The baths of Sambiase are mentioned in the Roman itinerary Tabula Peutingeriana, indicating the village was an important destination of the time. A library edition of the map is kept at the Lamezia Terme Town Library in Lamezia Terme in its historical and specialist section, the Casa del Libro Antico (House of the Ancient Book).

But Sambiase already existed during the ancient Greek period, first with the name of Melea (here they are placed in fact its ancient boundaries), and then Terina (of which numerous coins have been found again in the fraction Acquafredda and also the Sant'Eufemia Treasure preserved in the British Museum).
With the fall of the ancient Roman empire, Turres was abandoned and devastated by the Ostrogoths.

Notable figures born in Sambiase include the politician Giovanni Nicotera, the philosopher Francesco Fiorentino, and the poet [Franco Costabile].

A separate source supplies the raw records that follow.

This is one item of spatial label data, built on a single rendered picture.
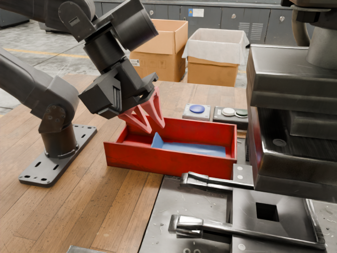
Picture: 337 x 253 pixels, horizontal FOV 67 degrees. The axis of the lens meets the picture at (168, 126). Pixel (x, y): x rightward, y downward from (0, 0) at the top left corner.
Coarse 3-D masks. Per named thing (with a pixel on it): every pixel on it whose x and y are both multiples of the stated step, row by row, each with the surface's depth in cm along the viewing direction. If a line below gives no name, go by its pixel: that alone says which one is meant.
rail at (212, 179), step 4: (208, 180) 36; (212, 180) 36; (216, 180) 36; (220, 180) 36; (224, 180) 36; (228, 180) 36; (224, 184) 36; (228, 184) 36; (232, 184) 36; (236, 184) 36; (240, 184) 35; (244, 184) 35; (248, 184) 35; (252, 184) 35; (252, 188) 35; (212, 192) 37; (216, 192) 37; (220, 192) 37
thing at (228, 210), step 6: (228, 198) 41; (228, 204) 40; (228, 210) 39; (258, 210) 34; (264, 210) 34; (270, 210) 34; (228, 216) 37; (258, 216) 36; (264, 216) 34; (270, 216) 34; (228, 222) 38
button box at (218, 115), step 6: (216, 108) 66; (222, 108) 66; (234, 108) 66; (240, 108) 66; (216, 114) 64; (222, 114) 64; (234, 114) 63; (216, 120) 62; (222, 120) 62; (228, 120) 62; (234, 120) 61; (240, 120) 61; (246, 120) 61; (240, 126) 62; (246, 126) 61; (246, 132) 62
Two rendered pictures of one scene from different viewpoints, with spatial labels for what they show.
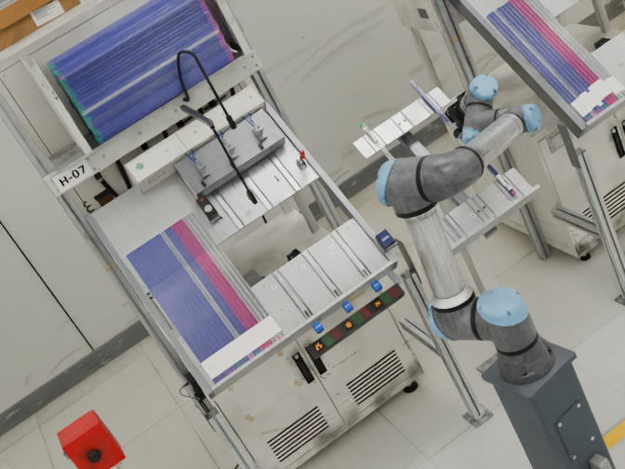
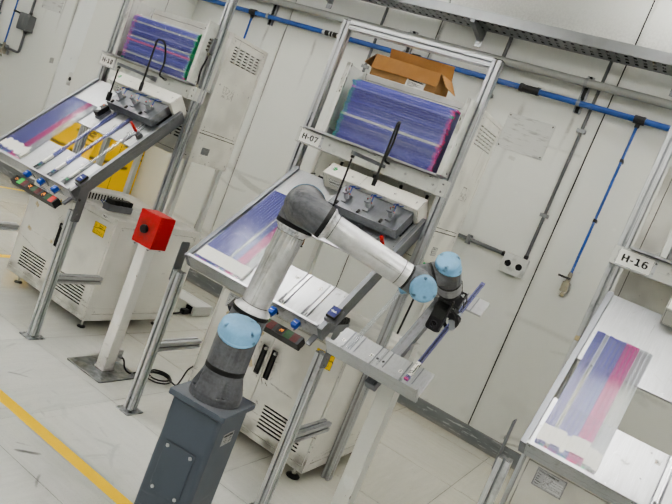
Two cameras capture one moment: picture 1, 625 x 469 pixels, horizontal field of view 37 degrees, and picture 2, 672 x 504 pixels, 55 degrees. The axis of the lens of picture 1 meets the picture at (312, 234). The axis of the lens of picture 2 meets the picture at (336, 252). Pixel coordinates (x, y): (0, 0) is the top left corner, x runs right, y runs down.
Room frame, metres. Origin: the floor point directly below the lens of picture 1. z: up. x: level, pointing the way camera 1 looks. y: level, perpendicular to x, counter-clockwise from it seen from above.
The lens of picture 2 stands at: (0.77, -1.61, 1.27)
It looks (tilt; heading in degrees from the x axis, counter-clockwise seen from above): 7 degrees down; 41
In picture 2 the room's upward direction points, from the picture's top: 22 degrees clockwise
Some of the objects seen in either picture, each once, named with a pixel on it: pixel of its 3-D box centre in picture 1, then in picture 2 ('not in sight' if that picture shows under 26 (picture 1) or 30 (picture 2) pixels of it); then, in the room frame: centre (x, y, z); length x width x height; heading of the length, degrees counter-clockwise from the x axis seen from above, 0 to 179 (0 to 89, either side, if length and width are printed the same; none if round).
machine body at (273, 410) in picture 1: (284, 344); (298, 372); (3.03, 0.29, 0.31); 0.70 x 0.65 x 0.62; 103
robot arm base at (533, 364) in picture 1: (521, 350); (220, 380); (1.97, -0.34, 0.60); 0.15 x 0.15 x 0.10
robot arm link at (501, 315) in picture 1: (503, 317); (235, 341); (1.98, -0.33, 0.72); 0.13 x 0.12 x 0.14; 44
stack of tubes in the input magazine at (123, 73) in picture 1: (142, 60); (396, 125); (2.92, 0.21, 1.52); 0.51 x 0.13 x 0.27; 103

===Sant'Eufemia Lamezia===

The current Sant'Eufemia Lamezia corresponds to the ancient city location. The most ancient settlement was the Greek city of Terina, whose ruins were excavated in 1997.
The city of Terina is linked to the myth of Ligea, one of the three Sirens of Homer's Odyssey. Ancient coins have been found, on which Ligea's face is imprinted, in some she is sitting on a stone, while playing ball and in others she appears filling an amphora with the water, coming out of a lion's mouth.

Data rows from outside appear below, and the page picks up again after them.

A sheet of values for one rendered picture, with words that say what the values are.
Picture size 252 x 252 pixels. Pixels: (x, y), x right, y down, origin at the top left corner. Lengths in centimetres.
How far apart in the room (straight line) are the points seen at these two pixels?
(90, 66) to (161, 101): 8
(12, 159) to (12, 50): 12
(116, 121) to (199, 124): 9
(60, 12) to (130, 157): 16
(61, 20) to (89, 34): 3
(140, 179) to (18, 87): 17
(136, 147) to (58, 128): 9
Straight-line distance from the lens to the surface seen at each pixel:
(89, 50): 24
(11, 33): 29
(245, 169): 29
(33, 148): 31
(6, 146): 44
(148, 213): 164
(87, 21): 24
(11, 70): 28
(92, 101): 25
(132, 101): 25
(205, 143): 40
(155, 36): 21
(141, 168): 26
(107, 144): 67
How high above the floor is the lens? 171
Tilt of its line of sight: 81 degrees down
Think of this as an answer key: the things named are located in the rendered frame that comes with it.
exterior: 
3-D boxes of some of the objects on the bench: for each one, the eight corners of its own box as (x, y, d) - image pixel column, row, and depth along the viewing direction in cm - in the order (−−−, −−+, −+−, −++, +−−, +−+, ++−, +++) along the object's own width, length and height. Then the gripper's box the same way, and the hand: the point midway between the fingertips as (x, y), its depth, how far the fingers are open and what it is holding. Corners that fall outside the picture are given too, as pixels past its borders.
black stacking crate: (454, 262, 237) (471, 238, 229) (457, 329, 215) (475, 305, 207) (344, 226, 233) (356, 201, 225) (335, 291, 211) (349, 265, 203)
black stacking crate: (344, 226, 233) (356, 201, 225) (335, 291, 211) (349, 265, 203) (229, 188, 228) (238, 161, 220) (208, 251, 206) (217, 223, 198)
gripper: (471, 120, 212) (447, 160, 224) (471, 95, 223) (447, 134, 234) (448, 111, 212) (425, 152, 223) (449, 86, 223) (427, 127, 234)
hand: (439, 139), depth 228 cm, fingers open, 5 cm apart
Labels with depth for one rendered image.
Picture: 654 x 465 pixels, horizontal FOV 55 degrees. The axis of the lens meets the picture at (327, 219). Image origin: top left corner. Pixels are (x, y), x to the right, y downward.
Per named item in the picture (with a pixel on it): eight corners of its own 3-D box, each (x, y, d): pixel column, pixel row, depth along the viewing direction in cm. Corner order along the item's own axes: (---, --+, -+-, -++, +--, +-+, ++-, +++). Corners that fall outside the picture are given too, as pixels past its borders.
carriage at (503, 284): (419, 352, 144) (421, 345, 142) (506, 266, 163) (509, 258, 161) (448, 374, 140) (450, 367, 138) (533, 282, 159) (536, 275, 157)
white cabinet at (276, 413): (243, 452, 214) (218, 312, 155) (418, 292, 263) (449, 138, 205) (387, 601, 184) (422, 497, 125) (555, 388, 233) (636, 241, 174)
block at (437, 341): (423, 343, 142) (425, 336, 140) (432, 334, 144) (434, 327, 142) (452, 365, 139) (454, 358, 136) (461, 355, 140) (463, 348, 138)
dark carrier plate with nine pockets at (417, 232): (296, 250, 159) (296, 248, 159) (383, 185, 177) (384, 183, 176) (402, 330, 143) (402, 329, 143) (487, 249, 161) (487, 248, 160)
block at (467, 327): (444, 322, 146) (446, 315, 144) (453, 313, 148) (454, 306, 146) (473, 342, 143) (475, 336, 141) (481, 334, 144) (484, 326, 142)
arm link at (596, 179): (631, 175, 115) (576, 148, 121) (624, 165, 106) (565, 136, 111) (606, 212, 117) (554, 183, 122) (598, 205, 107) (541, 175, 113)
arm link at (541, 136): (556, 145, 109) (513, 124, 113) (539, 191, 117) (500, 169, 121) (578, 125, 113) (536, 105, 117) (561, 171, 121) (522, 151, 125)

Other material evidence of the presence of an ancient settlement in the area of Sant'Eufemia dates back to 1865, when a gold diadem and a treasure of jewels of the 4th century BC were found by chance. At the end of the same century, it was sold to the British Museum of London, where it is still preserved today.

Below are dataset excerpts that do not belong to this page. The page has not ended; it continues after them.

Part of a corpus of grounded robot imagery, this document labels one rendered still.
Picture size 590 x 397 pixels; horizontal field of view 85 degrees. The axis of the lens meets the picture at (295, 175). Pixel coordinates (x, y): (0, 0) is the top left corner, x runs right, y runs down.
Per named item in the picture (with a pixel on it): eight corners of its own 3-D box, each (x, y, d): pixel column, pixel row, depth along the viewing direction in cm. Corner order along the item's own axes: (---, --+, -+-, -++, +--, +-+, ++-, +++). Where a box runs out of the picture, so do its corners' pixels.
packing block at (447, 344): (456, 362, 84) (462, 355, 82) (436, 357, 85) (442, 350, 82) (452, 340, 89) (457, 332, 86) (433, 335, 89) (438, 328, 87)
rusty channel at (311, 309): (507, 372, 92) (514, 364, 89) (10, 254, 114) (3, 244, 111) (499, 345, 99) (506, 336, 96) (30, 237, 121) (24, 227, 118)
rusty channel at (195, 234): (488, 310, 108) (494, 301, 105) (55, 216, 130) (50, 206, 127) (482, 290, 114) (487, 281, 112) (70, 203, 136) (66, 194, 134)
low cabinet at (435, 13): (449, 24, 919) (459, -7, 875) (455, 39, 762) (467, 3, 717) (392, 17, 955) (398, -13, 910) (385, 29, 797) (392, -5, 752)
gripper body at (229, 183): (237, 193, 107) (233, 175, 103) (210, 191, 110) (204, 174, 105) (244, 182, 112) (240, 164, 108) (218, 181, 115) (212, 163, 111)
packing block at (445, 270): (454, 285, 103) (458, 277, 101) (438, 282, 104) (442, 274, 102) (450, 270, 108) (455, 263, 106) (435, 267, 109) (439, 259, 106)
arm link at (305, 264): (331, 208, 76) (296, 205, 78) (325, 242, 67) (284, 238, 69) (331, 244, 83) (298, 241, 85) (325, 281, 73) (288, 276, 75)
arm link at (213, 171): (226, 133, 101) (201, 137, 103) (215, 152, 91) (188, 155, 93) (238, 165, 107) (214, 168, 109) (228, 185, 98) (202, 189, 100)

Sant'Eufemia Lamezia (nowadays Sant'Eufemia Vetere) was created upon a hill not long after the 1638 earthquake. The current quarter was built in the Fascist era after the draining of a marshy area.

== Geography ==
Lamezia is located on the eastern border of the coastal plain commonly called Piana di Sant'Eufemia, which was created by draining a wide marshy area.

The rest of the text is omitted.